Source material START

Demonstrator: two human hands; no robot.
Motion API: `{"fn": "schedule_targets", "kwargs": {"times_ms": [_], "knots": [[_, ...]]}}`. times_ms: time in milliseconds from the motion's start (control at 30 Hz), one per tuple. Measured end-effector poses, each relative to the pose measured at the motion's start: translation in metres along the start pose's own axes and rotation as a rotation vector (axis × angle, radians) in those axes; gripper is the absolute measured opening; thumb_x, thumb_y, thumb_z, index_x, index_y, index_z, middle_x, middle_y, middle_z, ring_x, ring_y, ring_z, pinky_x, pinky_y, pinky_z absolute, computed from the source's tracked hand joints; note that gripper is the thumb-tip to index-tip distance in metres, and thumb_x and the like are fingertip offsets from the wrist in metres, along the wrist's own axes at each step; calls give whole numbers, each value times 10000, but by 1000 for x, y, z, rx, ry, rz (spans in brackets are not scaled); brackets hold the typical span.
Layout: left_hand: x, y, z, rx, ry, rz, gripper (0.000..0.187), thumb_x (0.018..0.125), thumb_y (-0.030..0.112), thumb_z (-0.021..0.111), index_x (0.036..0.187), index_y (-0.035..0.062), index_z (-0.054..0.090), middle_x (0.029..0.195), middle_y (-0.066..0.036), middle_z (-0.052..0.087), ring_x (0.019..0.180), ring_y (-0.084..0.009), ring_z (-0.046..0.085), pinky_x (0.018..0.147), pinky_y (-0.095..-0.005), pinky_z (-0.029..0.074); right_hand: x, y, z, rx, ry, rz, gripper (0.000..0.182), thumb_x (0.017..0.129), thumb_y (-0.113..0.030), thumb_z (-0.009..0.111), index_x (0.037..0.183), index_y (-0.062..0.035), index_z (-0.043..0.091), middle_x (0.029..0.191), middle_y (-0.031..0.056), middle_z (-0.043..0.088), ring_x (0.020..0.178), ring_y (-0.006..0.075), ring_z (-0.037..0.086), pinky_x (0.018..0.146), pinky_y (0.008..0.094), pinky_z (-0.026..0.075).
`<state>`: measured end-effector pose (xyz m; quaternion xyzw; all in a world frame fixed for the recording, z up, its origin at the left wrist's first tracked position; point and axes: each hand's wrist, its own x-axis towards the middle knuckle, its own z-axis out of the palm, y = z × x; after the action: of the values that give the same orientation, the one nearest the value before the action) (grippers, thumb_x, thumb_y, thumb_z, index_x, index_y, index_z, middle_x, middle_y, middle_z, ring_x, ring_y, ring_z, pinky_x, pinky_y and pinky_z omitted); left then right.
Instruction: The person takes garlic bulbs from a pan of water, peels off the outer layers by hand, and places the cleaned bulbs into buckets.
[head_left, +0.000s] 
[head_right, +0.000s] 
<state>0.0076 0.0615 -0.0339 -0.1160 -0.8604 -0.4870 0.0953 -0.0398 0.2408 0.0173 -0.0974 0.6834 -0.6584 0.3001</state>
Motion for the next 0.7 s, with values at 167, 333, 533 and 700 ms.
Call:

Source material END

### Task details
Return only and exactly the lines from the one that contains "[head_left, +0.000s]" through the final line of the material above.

### Solution for this problem
[head_left, +0.000s] 
[head_right, +0.000s] 
<state>0.0076 0.0615 -0.0339 -0.1160 -0.8604 -0.4870 0.0953 -0.0398 0.2408 0.0173 -0.0974 0.6834 -0.6584 0.3001</state>
Motion for the next 0.7 s, with values at 167, 333, 533 and 700 ms.
Call:

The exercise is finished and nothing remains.